ABOUT THIS EXERCISE ▸
Reproduce, exactly and in full, only the lines below from the one containing "<point>313,323</point>" through the one containing "<point>330,469</point>".
++++
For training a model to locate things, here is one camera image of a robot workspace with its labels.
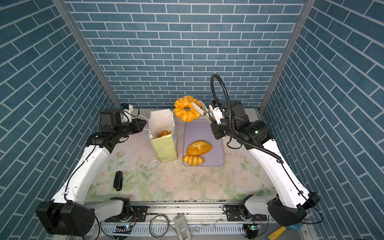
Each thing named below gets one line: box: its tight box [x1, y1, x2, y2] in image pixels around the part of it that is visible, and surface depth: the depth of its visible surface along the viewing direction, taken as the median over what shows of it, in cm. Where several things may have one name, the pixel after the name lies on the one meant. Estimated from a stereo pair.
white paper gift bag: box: [148, 108, 178, 164], surface depth 87 cm
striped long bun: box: [183, 155, 205, 166], surface depth 91 cm
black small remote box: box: [113, 171, 123, 192], surface depth 83 cm
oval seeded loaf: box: [186, 140, 213, 156], surface depth 95 cm
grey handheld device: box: [174, 213, 192, 240], surface depth 69 cm
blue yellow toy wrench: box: [266, 223, 304, 240], surface depth 69 cm
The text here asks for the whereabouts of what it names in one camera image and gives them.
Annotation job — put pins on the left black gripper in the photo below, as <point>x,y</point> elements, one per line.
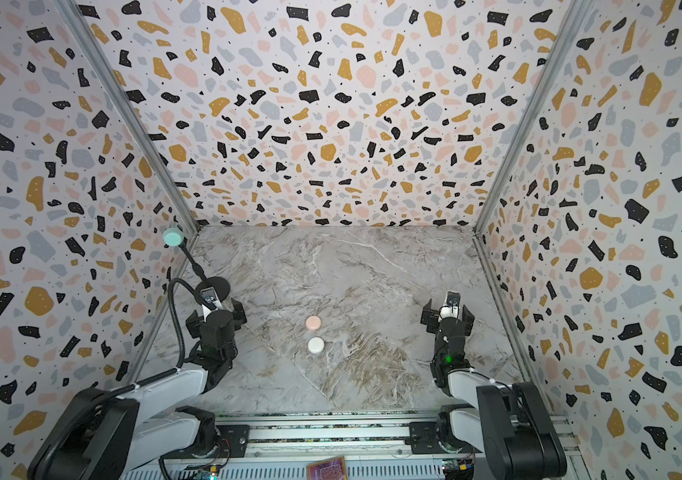
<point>197,325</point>

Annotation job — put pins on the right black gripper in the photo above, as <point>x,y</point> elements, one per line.
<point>428,315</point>

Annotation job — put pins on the white earbud charging case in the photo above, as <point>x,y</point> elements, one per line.
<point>315,345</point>

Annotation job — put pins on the pink earbud charging case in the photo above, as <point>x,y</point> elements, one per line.
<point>313,323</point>

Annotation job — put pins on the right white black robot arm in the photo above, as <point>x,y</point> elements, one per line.
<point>507,423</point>

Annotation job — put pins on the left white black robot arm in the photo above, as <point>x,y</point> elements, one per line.
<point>104,434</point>

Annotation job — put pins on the microphone stand with green ball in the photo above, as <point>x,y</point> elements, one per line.
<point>174,237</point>

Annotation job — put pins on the small electronics board with leds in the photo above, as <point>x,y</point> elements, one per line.
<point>208,472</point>

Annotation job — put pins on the right small electronics board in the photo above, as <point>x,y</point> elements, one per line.
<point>458,469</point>

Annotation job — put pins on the pink circuit board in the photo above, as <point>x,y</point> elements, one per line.
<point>330,469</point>

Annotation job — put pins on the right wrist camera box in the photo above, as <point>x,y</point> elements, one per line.
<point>451,306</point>

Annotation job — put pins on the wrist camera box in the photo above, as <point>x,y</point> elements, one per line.
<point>451,306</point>
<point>211,301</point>

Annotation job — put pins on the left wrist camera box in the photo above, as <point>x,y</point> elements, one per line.
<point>211,301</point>

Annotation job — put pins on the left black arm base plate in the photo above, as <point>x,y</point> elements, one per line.
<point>216,443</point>

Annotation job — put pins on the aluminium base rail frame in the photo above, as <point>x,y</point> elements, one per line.
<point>373,446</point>

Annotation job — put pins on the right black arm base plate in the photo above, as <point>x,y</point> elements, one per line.
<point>425,438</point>

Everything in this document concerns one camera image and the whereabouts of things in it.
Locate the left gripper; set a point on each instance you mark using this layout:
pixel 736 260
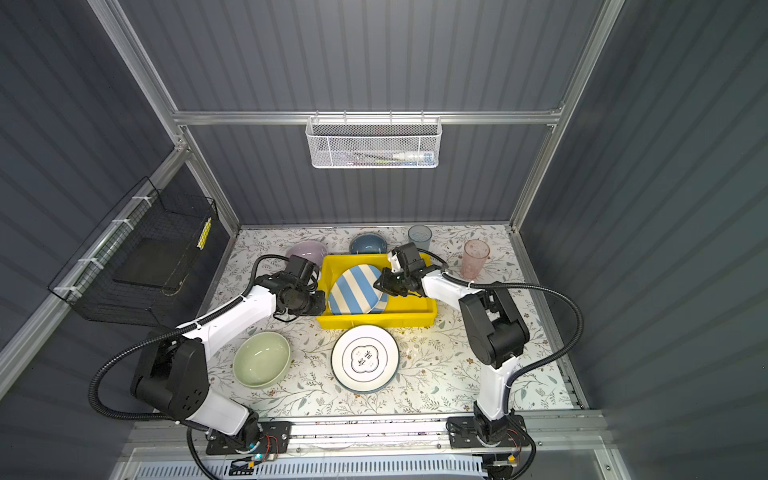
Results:
pixel 320 304

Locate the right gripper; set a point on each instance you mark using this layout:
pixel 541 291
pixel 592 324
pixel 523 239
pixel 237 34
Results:
pixel 385 284

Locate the blue white striped plate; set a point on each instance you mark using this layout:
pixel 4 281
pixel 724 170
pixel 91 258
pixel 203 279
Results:
pixel 354 292

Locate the white plate teal rim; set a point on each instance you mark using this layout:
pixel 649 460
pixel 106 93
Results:
pixel 365 359

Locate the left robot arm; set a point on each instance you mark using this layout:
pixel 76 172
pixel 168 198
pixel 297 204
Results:
pixel 172 375

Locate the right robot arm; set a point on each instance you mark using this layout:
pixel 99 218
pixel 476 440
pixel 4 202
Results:
pixel 494 327

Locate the yellow plastic bin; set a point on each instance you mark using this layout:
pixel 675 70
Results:
pixel 400 312

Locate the dark blue ceramic bowl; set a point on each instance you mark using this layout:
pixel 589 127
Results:
pixel 367 244

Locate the purple ceramic bowl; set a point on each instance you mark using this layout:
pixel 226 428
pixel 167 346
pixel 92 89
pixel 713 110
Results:
pixel 311 250

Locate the grey translucent cup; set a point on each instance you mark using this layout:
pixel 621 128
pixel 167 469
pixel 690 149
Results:
pixel 420 236

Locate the green ceramic bowl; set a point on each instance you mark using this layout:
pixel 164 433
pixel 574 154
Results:
pixel 262 361

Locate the pink translucent cup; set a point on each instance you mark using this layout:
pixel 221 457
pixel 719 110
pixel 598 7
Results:
pixel 475 255

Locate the yellow tag on basket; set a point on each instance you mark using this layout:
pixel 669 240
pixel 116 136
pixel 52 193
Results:
pixel 202 239

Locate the items in white basket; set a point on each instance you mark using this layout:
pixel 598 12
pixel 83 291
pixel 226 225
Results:
pixel 419 159

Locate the white wire mesh basket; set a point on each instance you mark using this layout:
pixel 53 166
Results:
pixel 326 134

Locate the black wire basket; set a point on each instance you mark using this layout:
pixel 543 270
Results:
pixel 144 269

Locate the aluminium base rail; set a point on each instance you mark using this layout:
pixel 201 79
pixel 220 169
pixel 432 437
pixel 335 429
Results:
pixel 551 430

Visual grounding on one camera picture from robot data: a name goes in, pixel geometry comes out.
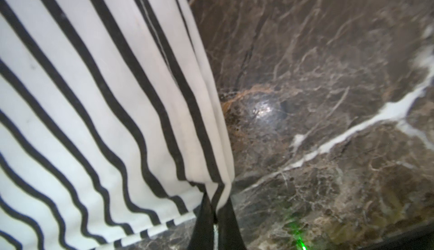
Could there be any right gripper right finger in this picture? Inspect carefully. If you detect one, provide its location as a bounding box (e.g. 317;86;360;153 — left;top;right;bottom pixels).
217;199;247;250

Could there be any black white striped tank top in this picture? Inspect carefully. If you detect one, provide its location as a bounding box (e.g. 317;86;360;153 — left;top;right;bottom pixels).
1;0;235;250

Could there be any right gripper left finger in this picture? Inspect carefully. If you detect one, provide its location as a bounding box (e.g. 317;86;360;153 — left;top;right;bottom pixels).
187;194;214;250

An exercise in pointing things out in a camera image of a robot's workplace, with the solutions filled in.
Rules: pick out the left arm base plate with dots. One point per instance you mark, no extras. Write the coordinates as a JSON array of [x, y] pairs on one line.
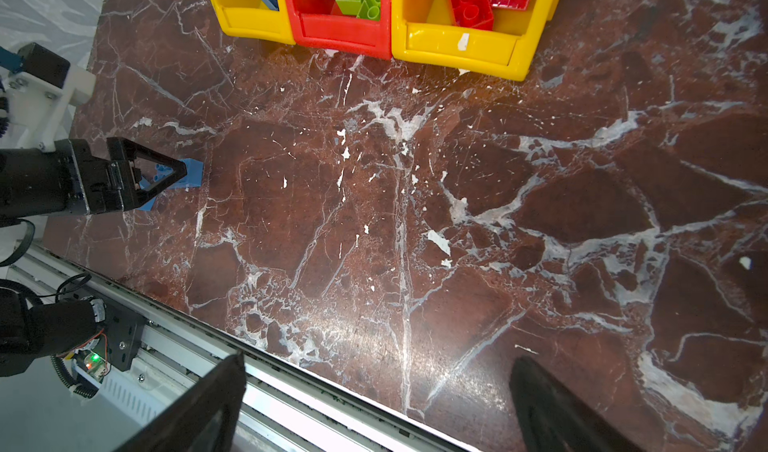
[[122, 330]]

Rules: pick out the left yellow bin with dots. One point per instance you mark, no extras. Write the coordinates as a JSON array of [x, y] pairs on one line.
[[253, 19]]

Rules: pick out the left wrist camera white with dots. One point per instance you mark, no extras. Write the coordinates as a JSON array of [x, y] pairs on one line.
[[39, 88]]

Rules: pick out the green brick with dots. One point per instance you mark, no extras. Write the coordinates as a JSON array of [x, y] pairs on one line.
[[361, 9]]

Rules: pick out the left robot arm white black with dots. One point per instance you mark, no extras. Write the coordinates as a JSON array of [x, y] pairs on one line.
[[30, 328]]

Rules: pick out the red middle bin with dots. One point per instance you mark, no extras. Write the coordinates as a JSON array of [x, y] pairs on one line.
[[320, 24]]

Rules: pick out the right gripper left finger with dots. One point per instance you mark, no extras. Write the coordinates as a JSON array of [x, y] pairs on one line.
[[204, 418]]

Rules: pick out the right yellow bin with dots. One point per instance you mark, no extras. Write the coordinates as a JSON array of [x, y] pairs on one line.
[[423, 32]]

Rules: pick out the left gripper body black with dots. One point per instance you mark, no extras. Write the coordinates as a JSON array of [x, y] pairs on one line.
[[70, 180]]

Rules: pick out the yellow bin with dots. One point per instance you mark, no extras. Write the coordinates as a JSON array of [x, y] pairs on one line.
[[423, 32], [253, 19]]

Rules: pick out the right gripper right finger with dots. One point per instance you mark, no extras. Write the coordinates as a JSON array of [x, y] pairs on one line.
[[553, 418]]

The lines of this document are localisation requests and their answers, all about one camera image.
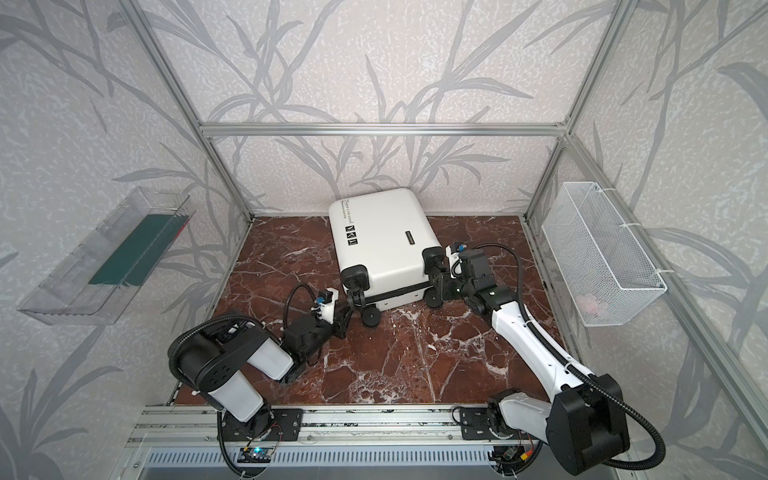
++++
OUTPUT OF THE TASK ▸
<point>313,323</point>

Annotation job — put pins on the right white black robot arm in the photo above, as <point>x,y</point> elements, one per line.
<point>507,423</point>

Annotation job — put pins on the left white black robot arm in the photo above, as <point>x,y</point> elements, one per line.
<point>104,434</point>

Annotation job — put pins on the microphone stand with green ball in the photo above, as <point>x,y</point> elements, one per line.
<point>174,237</point>

Annotation job — put pins on the small electronics board with leds in the photo above, as <point>x,y</point> elements, one per line.
<point>208,472</point>

Annotation job — put pins on the right small electronics board in the photo above, as <point>x,y</point> elements, one per line.
<point>458,469</point>

Annotation job — put pins on the pink circuit board in the photo above, as <point>x,y</point> elements, one per line.
<point>330,469</point>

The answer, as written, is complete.